* [Aim of the task]:
Say how many lines in the entries hold the word "gives", and reply with that number only.

* [Data provided]:

# # # # # # #

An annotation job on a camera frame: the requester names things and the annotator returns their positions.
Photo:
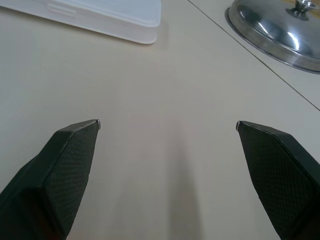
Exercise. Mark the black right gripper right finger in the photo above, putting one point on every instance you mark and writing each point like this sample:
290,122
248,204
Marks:
277,175

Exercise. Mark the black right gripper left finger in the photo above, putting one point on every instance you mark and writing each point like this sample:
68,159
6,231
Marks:
50,180

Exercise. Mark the stainless steel pot lid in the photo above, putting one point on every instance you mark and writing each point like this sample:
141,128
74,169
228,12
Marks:
275,30

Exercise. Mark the white plastic box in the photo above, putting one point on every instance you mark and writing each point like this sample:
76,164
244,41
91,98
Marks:
110,17

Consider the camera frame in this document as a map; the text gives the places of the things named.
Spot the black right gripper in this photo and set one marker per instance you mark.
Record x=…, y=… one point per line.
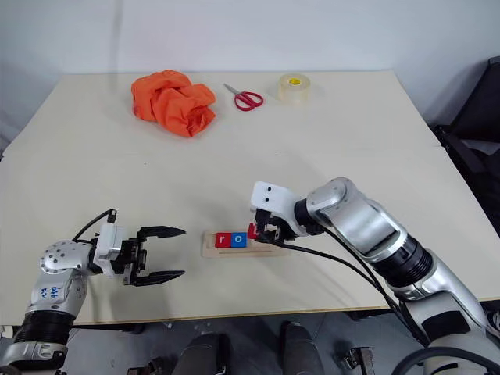
x=282, y=230

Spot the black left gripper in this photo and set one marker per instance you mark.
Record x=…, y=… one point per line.
x=133, y=258

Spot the red letter block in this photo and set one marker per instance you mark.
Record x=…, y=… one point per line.
x=253, y=231

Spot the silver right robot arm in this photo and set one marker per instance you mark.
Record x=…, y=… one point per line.
x=363, y=224

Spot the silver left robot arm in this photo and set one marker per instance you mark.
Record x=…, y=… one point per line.
x=58, y=258

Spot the blue block letter o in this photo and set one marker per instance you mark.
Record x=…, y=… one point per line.
x=238, y=240

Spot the red block letter r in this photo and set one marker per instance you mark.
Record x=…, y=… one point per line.
x=222, y=240

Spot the wooden letter tray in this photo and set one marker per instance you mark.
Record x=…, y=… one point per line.
x=218, y=253

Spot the dark rounded shape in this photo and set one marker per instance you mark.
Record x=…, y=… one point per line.
x=203, y=353
x=301, y=347

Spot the metal caster foot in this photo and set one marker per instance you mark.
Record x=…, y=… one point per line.
x=150, y=367
x=357, y=357

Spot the clear tape roll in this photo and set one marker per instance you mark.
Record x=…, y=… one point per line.
x=293, y=90

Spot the crumpled orange cloth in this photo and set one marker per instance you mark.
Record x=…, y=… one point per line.
x=172, y=101

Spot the black chair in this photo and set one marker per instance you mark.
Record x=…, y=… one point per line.
x=472, y=129

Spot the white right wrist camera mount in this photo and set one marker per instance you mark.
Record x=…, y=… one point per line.
x=273, y=199

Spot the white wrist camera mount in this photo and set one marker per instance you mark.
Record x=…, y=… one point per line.
x=273, y=199
x=108, y=239

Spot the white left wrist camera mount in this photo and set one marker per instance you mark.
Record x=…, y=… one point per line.
x=108, y=239

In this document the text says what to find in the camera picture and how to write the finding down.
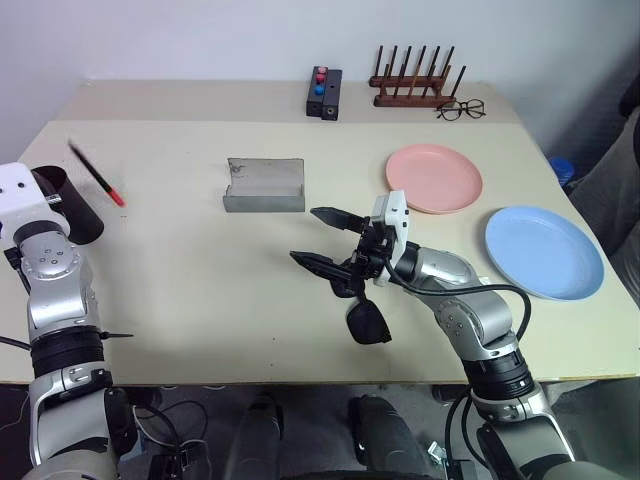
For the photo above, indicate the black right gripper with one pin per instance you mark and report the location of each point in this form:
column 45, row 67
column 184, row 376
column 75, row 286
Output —
column 370, row 250

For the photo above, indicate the black sunglasses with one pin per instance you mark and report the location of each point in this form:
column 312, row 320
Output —
column 367, row 322

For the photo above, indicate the black marker with red cap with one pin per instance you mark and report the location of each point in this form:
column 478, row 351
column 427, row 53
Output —
column 102, row 184

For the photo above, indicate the dark brown cup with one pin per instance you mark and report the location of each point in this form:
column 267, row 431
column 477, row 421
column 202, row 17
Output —
column 80, row 215

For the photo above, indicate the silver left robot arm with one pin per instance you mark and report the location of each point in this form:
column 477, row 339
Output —
column 55, row 295

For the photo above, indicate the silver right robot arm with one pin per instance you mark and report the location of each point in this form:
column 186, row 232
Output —
column 480, row 320

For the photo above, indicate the grey open glasses case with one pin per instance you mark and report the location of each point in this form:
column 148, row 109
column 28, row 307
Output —
column 265, row 187

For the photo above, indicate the pink plate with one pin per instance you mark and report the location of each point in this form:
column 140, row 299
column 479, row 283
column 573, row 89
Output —
column 435, row 175

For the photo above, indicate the plain black box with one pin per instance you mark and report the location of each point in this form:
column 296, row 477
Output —
column 331, row 102

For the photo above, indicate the black box with coloured buttons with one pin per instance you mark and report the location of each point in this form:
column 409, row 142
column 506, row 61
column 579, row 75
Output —
column 315, row 102

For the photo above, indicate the brown wooden peg rack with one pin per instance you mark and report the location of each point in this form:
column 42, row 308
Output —
column 400, row 100

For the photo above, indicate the black framed eyeglasses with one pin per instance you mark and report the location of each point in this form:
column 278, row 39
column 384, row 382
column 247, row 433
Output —
column 463, row 106

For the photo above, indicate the dark rounded shape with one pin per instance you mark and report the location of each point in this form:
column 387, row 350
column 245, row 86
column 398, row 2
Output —
column 385, row 435

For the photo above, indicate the blue plate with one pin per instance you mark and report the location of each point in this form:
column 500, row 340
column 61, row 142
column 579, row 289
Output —
column 542, row 250

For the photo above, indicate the bystander in grey clothes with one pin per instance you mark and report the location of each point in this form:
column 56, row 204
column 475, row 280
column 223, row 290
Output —
column 615, row 175

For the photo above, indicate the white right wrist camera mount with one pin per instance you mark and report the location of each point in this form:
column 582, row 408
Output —
column 395, row 220

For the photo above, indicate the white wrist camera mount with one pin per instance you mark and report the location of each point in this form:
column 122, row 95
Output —
column 395, row 220
column 20, row 195

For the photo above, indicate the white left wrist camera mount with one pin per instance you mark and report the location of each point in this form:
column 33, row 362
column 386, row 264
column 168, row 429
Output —
column 20, row 195

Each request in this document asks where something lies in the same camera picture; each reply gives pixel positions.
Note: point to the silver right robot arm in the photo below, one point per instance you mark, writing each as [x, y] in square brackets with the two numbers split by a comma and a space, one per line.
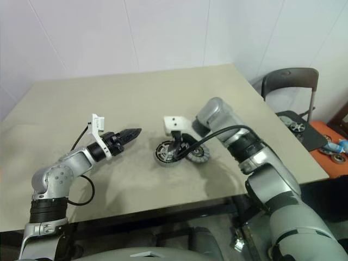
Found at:
[272, 185]

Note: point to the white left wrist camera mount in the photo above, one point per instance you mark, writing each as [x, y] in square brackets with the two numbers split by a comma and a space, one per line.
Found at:
[97, 136]

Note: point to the silver spoked rotor wheel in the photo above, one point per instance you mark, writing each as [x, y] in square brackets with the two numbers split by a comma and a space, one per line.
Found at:
[297, 127]

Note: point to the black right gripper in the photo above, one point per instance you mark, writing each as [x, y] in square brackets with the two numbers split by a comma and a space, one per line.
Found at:
[181, 140]

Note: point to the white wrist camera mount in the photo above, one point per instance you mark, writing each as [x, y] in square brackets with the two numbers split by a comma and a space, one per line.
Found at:
[97, 136]
[174, 122]

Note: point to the small metal bracket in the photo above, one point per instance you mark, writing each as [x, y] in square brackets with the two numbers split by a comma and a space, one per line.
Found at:
[239, 244]

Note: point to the black table frame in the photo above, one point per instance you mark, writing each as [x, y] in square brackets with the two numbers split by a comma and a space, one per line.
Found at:
[163, 212]

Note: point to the black metal rack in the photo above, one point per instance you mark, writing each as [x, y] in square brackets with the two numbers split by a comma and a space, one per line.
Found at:
[340, 117]

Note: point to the grey rounded robot torso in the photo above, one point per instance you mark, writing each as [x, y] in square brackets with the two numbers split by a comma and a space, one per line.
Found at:
[108, 255]

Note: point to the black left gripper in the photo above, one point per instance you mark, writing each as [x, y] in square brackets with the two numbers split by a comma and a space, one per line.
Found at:
[114, 144]

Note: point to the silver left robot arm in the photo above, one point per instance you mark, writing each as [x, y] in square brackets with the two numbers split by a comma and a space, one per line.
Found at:
[59, 176]

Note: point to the black folding chair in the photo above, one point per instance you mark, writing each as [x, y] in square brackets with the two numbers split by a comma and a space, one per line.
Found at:
[288, 79]

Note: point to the orange stool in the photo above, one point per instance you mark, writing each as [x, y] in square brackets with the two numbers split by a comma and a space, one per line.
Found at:
[337, 168]

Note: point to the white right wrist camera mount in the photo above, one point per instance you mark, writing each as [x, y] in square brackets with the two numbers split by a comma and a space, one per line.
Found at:
[174, 122]

# # # # # # #

* [Solution]:
2